→ **TASK INSTRUCTIONS**
Please give again, exactly and in full, each line from the one holding "Put a point on each instance of the blue" to the end of the listing.

→ **SUPPLIED DATA**

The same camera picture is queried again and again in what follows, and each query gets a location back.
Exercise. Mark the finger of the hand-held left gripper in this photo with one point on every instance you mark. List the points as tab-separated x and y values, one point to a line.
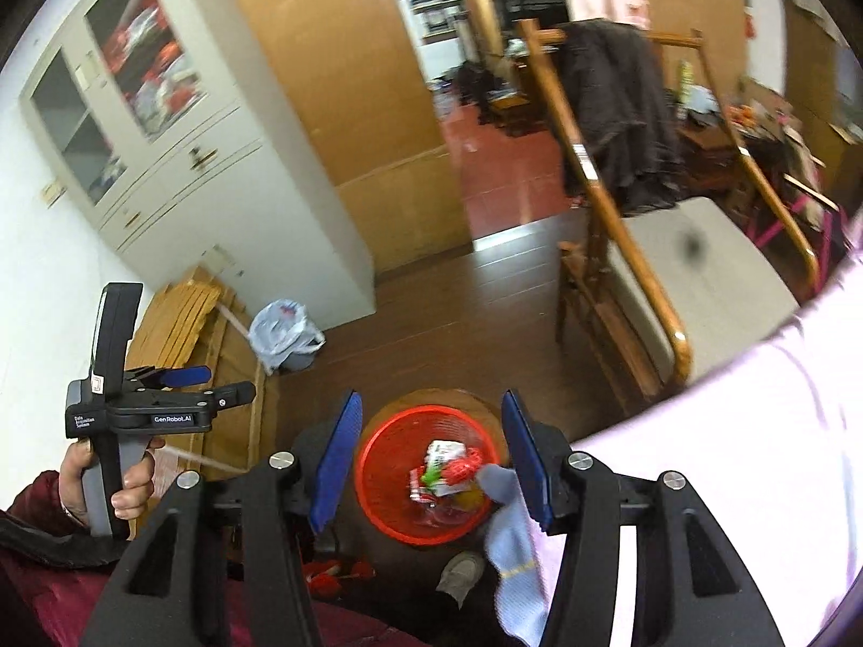
179	375
229	394

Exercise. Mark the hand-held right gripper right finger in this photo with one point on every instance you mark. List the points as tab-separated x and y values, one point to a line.
526	458

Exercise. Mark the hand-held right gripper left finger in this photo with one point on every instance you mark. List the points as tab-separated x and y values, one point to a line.
337	458

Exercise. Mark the red plastic basket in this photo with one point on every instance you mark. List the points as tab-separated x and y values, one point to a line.
384	485

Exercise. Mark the red snack wrapper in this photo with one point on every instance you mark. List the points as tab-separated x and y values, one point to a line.
462	468

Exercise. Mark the green milk carton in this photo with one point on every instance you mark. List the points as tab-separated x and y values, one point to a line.
441	450

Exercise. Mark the person's left forearm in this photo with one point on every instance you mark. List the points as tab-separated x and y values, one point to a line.
27	509

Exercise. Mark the person's left hand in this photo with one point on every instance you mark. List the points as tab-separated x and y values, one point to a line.
135	488

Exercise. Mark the yellow bamboo seat mat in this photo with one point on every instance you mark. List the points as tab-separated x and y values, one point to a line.
175	310

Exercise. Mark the small grey bin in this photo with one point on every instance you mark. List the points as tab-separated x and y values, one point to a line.
296	360

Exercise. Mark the white plastic bag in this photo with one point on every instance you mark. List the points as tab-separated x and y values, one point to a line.
280	327

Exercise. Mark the light blue dotted cloth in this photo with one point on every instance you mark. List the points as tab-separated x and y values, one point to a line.
512	552

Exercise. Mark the person's white left shoe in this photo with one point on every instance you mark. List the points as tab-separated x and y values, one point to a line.
462	576

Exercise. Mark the white cabinet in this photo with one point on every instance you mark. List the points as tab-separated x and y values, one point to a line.
222	168

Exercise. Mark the purple printed tablecloth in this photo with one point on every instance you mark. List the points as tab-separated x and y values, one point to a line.
741	451

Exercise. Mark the wooden armchair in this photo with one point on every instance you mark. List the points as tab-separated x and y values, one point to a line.
647	276

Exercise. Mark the grey seat cushion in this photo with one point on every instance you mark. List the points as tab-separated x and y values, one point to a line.
708	296

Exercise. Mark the wooden door panel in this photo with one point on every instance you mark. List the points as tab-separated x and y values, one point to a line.
337	81

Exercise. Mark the small wooden stool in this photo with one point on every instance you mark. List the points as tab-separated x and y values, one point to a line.
509	108

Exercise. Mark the dark jacket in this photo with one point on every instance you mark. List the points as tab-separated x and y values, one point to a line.
613	114

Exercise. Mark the dark wooden side table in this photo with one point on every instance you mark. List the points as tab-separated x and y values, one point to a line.
708	141

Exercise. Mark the white green bottle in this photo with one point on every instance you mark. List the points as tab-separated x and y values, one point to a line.
686	79

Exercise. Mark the pink frame trolley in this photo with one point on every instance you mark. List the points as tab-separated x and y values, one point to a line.
795	215

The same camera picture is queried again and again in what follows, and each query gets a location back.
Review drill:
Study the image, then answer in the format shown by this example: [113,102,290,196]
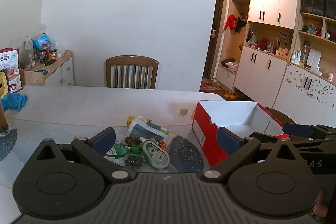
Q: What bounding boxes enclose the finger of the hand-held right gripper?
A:
[283,123,336,140]
[249,132,336,147]

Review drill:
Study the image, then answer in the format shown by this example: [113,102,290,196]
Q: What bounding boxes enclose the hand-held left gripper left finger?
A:
[36,127,131,183]

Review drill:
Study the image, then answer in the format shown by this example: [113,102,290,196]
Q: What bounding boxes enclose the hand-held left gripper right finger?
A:
[203,127,300,182]

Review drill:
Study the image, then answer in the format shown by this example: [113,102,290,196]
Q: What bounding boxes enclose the green snack packet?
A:
[104,143,129,165]

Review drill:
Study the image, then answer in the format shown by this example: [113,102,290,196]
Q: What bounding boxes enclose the red shoe box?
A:
[192,101,290,168]

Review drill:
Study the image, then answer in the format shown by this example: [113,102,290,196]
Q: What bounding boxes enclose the white and blue pouch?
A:
[127,116,171,144]

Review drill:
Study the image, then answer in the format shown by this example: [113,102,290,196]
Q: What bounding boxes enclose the grey-green correction tape dispenser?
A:
[142,140,170,169]

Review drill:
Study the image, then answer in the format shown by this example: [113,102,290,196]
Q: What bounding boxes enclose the wooden chair with curved back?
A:
[264,107,290,125]

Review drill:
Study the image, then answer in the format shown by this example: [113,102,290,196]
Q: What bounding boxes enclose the brown woven bundle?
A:
[125,136,142,147]

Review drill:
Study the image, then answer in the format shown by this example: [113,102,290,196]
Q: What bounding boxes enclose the white sticker-covered cabinet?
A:
[273,64,336,125]

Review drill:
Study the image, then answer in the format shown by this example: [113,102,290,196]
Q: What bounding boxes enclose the dark fuzzy pad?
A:
[125,154,147,167]

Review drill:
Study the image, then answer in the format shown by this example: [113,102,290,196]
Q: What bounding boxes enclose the dark speckled placemat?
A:
[165,135,210,173]

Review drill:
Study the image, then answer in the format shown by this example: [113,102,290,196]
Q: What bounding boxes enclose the red patterned rug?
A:
[200,78,222,91]

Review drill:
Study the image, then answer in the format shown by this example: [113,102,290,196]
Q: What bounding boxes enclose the white lower cabinet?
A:
[234,45,288,109]

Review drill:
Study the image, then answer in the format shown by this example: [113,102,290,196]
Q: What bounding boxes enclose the white plastic container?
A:
[307,48,321,69]

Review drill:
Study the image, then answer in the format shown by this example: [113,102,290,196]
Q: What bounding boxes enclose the wooden slat-back chair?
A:
[105,55,159,90]

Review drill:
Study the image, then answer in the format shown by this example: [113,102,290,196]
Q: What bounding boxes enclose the wood and white sideboard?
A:
[20,50,75,86]

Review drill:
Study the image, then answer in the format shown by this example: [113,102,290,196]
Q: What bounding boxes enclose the dark round coaster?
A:
[0,128,18,161]

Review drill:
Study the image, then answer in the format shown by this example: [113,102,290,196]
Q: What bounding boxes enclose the blue cloth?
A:
[2,93,29,112]

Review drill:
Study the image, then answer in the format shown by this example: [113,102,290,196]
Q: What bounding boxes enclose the glass of brown drink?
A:
[0,99,12,138]

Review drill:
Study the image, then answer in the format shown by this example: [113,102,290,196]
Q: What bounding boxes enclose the blue globe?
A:
[35,34,50,51]

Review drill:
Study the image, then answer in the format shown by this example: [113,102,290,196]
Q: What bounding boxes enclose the red hanging cloth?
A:
[223,14,238,33]

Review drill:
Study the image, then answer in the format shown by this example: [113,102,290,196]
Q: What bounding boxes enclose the red snack bag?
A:
[0,48,23,94]

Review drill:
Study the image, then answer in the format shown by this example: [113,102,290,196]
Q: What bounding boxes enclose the black hanging bag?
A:
[234,13,248,33]

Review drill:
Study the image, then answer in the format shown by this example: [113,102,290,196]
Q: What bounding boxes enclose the white upper cabinet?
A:
[231,0,298,30]

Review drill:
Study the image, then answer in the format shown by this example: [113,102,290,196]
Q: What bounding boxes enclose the dark brown door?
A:
[203,0,226,79]

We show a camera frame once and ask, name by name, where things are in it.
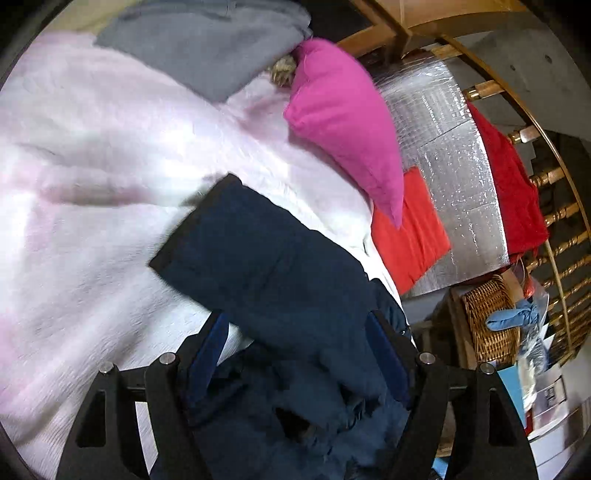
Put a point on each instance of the wicker basket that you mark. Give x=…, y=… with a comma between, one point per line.
x=485, y=323

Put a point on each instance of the brown patterned cloth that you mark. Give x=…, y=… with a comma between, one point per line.
x=281, y=69

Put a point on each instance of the silver foil panel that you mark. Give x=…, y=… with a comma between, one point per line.
x=452, y=184

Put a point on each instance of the pink pillow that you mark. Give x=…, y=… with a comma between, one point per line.
x=346, y=124

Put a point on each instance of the red cushion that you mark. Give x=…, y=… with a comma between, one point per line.
x=411, y=240

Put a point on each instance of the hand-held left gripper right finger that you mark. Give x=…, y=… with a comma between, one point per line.
x=392, y=355

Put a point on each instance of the wooden stair railing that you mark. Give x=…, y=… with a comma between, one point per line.
x=549, y=176

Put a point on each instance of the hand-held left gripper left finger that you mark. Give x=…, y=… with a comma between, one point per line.
x=207, y=355

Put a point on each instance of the light blue cloth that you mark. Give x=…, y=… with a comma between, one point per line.
x=508, y=318

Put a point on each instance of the grey coat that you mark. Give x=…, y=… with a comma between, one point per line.
x=207, y=46

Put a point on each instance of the pale pink blanket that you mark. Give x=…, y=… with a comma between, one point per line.
x=115, y=138

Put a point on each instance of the blue cardboard box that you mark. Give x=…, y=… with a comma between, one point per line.
x=512, y=387

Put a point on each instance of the navy puffer jacket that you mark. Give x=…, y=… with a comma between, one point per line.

→ **RESULT**
Put a point on each instance of the blue cardboard box that you mark. Give x=…, y=… with a comma between, one point per line.
x=512, y=387

Put a point on each instance of the navy puffer jacket that you mark. Give x=…, y=… with a comma between, one point per line.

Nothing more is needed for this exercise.